What is expected: This exercise calls for every record to be returned exactly, with pictures removed.

Collected data
--------------------------------------------------

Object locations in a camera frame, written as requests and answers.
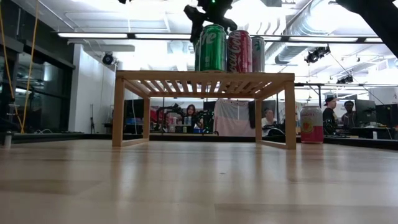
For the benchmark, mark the silver ventilation duct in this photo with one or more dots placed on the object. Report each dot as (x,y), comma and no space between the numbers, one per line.
(289,53)

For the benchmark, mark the black monitor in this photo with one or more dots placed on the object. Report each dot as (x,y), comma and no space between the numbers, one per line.
(387,115)
(365,110)

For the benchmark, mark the black left table frame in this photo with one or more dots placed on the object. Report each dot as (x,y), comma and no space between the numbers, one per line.
(46,137)

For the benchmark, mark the pink and white cloth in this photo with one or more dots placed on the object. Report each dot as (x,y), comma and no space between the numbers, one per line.
(233,121)

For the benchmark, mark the black overhead light bar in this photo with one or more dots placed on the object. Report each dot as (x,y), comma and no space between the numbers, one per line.
(155,36)

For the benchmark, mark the person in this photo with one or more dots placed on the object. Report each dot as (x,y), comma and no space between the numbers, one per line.
(329,118)
(349,116)
(191,113)
(270,120)

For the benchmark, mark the black background robot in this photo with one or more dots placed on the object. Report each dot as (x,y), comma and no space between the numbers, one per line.
(206,119)

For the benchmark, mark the black round ceiling lamp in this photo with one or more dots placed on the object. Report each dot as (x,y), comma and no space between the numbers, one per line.
(108,59)

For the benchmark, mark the pink and white can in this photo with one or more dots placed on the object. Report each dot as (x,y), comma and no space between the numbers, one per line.
(311,130)

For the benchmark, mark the dark glass partition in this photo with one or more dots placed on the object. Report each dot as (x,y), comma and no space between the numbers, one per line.
(46,93)

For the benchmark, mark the black right table frame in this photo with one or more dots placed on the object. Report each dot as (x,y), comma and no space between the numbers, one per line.
(367,143)

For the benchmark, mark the black panel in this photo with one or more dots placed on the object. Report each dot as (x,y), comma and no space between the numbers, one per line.
(211,105)
(135,109)

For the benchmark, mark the black table frame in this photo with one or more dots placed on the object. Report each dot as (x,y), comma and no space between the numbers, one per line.
(367,143)
(46,137)

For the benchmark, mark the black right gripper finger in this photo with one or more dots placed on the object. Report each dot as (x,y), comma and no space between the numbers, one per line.
(196,20)
(228,23)

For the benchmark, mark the wooden slatted shelf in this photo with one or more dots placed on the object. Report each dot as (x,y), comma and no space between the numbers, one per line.
(205,76)

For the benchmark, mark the black ceiling device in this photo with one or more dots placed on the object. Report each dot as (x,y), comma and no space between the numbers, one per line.
(345,80)
(312,57)

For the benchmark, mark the tall slim white can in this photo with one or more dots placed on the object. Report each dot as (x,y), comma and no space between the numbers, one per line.
(258,56)

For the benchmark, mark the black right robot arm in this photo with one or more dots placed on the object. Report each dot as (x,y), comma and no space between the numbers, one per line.
(379,18)

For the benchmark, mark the red Coca-Cola can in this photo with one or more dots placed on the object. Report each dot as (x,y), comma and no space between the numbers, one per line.
(239,53)

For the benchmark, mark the black tripod stand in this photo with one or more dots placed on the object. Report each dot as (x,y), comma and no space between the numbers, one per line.
(92,123)

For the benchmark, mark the small grey post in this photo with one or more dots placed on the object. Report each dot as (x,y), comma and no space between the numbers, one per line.
(7,140)

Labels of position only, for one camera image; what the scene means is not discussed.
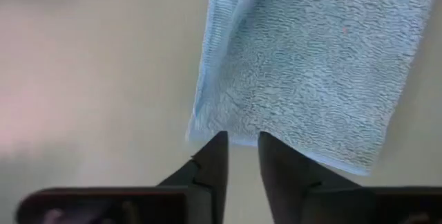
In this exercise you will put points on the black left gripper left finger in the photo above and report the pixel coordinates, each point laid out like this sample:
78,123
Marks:
155,205

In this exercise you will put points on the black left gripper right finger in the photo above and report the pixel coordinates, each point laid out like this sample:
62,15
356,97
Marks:
328,203

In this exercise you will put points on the teal microfiber towel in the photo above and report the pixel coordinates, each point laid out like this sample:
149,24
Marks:
310,72

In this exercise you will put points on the green table mat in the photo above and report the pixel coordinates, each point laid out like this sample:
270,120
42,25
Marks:
86,79

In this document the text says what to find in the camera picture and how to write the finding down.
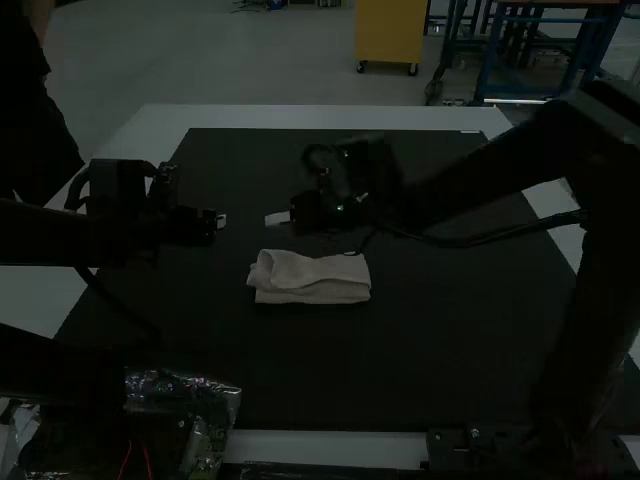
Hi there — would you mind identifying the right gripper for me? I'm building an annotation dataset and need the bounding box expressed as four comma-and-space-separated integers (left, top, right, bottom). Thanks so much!
263, 142, 374, 237

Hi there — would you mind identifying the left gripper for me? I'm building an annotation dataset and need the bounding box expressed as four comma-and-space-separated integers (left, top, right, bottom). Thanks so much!
148, 161, 229, 249

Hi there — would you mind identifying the pale towel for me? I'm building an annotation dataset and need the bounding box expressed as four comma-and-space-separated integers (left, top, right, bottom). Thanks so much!
245, 247, 374, 305

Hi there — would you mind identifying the black mat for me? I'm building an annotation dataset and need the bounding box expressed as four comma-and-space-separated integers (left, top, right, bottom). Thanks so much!
53, 127, 586, 434

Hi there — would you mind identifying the yellow wheeled cabinet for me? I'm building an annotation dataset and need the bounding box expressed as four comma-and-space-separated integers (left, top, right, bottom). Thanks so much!
354, 0, 431, 78

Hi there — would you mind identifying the person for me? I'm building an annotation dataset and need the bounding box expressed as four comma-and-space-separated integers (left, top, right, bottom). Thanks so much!
0, 0, 87, 202

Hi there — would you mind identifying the black clamp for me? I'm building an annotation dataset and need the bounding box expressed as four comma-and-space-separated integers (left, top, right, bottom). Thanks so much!
419, 423, 534, 472

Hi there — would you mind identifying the blue metal rack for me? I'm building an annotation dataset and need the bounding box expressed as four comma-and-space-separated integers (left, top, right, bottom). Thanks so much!
429, 0, 629, 105

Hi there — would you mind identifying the black cable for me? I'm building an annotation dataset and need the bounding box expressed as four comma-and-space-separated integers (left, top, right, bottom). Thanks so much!
74, 263, 164, 346

--------------------------------------------------

Reply:
Object locations in a camera frame, written as requests and answers.
For the benchmark, mark the silver ventilation duct in this photo with one or more dots placed on the object. Report each dot as (x,y), comma and no space between the numbers, one per line.
(289,53)

For the benchmark, mark the black monitor in this photo with one or more dots placed on the object. Report each dot as (x,y), comma and no space between the numbers, one per line.
(387,115)
(365,110)

For the benchmark, mark the black left table frame in this photo with one or more dots placed on the object. Report each dot as (x,y), comma and no space between the numbers, one per line.
(46,137)

For the benchmark, mark the pink and white cloth in this photo with one or more dots placed on the object. Report each dot as (x,y), comma and no space between the numbers, one per line.
(233,121)

For the benchmark, mark the black overhead light bar in this photo with one or more dots placed on the object. Report each dot as (x,y), comma and no space between the numbers, one per line.
(155,36)

For the benchmark, mark the person in this photo with one or more dots placed on the object. Report each dot as (x,y), comma and no space between the numbers, one per line.
(329,118)
(349,116)
(191,113)
(270,120)

For the benchmark, mark the black background robot in this photo with one or more dots placed on the object. Report each dot as (x,y), comma and no space between the numbers, one per line.
(206,119)

For the benchmark, mark the black round ceiling lamp in this photo with one or more dots placed on the object. Report each dot as (x,y), comma and no space between the numbers, one per line.
(108,59)

For the benchmark, mark the pink and white can in this photo with one or more dots placed on the object. Report each dot as (x,y), comma and no space between the numbers, one per line.
(311,130)

For the benchmark, mark the dark glass partition in this photo with one or more dots placed on the object. Report each dot as (x,y), comma and no space between the numbers, one per line.
(46,93)

For the benchmark, mark the black right table frame in this photo with one or more dots placed on the object. Report each dot as (x,y), comma and no space between the numbers, one per line.
(367,143)

For the benchmark, mark the black panel in this photo with one or more dots placed on the object. Report each dot as (x,y), comma and no space between the numbers, one per line.
(211,105)
(135,109)

For the benchmark, mark the black table frame in this photo with one or more dots placed on the object. Report each dot as (x,y), comma and no space between the numbers, one per line.
(367,143)
(46,137)

For the benchmark, mark the black right gripper finger in this photo with one or more dots placed on the object. Report each dot as (x,y), comma and no space between the numbers, one per line.
(196,20)
(228,23)

For the benchmark, mark the wooden slatted shelf in this photo with one or more dots placed on the object. Report each dot as (x,y), comma and no space between the numbers, one per line.
(205,76)

For the benchmark, mark the black ceiling device in this photo with one or more dots placed on the object. Report each dot as (x,y), comma and no space between the numbers, one per line.
(345,80)
(312,57)

For the benchmark, mark the tall slim white can in this photo with one or more dots placed on the object. Report each dot as (x,y), comma and no space between the numbers, one per line.
(258,56)

For the benchmark, mark the black right robot arm in this photo with one or more dots placed on the object. Report each dot as (x,y), comma and no space between the numbers, one per line.
(379,18)

For the benchmark, mark the red Coca-Cola can in this photo with one or more dots placed on the object. Report each dot as (x,y), comma and no space between the numbers, one per line.
(239,53)

For the benchmark, mark the black tripod stand in this photo with one or more dots placed on the object. Report each dot as (x,y), comma and no space between the numbers, one per line.
(92,123)

For the benchmark, mark the small grey post in this photo with one or more dots placed on the object. Report each dot as (x,y), comma and no space between the numbers, one per line.
(7,140)

Labels of position only, for one camera image; what the scene means is not discussed.
In this exercise you will put points on the black left gripper left finger in the photo above and report the pixel coordinates, each point laid out like this sample:
78,123
Marks:
155,205

In this exercise you will put points on the black left gripper right finger in the photo above and report the pixel coordinates, each point laid out like this sample:
62,15
356,97
Marks:
328,203

In this exercise you will put points on the teal microfiber towel in the photo above and report the pixel coordinates, each point laid out like this sample:
149,24
Marks:
310,72

In this exercise you will put points on the green table mat in the photo above and report the pixel coordinates, each point laid out like this sample:
270,120
42,25
Marks:
86,79

In this document the text says what to find in the camera picture and how to write the finding down.
Hi there — would you mind identifying the right gripper for me? I'm building an annotation dataset and need the bounding box expressed as four comma-and-space-separated integers (left, top, right, bottom). Thanks so much!
263, 142, 374, 237

Hi there — would you mind identifying the left gripper for me? I'm building an annotation dataset and need the bounding box expressed as four comma-and-space-separated integers (left, top, right, bottom). Thanks so much!
148, 161, 229, 249

Hi there — would you mind identifying the pale towel for me? I'm building an annotation dataset and need the bounding box expressed as four comma-and-space-separated integers (left, top, right, bottom). Thanks so much!
245, 247, 374, 305

Hi there — would you mind identifying the black mat for me? I'm building an annotation dataset and need the bounding box expressed as four comma-and-space-separated integers (left, top, right, bottom). Thanks so much!
53, 127, 586, 434

Hi there — would you mind identifying the yellow wheeled cabinet for me? I'm building an annotation dataset and need the bounding box expressed as four comma-and-space-separated integers (left, top, right, bottom). Thanks so much!
354, 0, 431, 78

Hi there — would you mind identifying the person for me? I'm building an annotation dataset and need the bounding box expressed as four comma-and-space-separated integers (left, top, right, bottom). Thanks so much!
0, 0, 87, 202

Hi there — would you mind identifying the black clamp for me? I'm building an annotation dataset and need the bounding box expressed as four comma-and-space-separated integers (left, top, right, bottom). Thanks so much!
419, 423, 534, 472

Hi there — would you mind identifying the blue metal rack for me? I'm building an annotation dataset and need the bounding box expressed as four comma-and-space-separated integers (left, top, right, bottom). Thanks so much!
429, 0, 629, 105

Hi there — would you mind identifying the black cable for me? I'm building an annotation dataset and need the bounding box expressed as four comma-and-space-separated integers (left, top, right, bottom). Thanks so much!
74, 263, 164, 346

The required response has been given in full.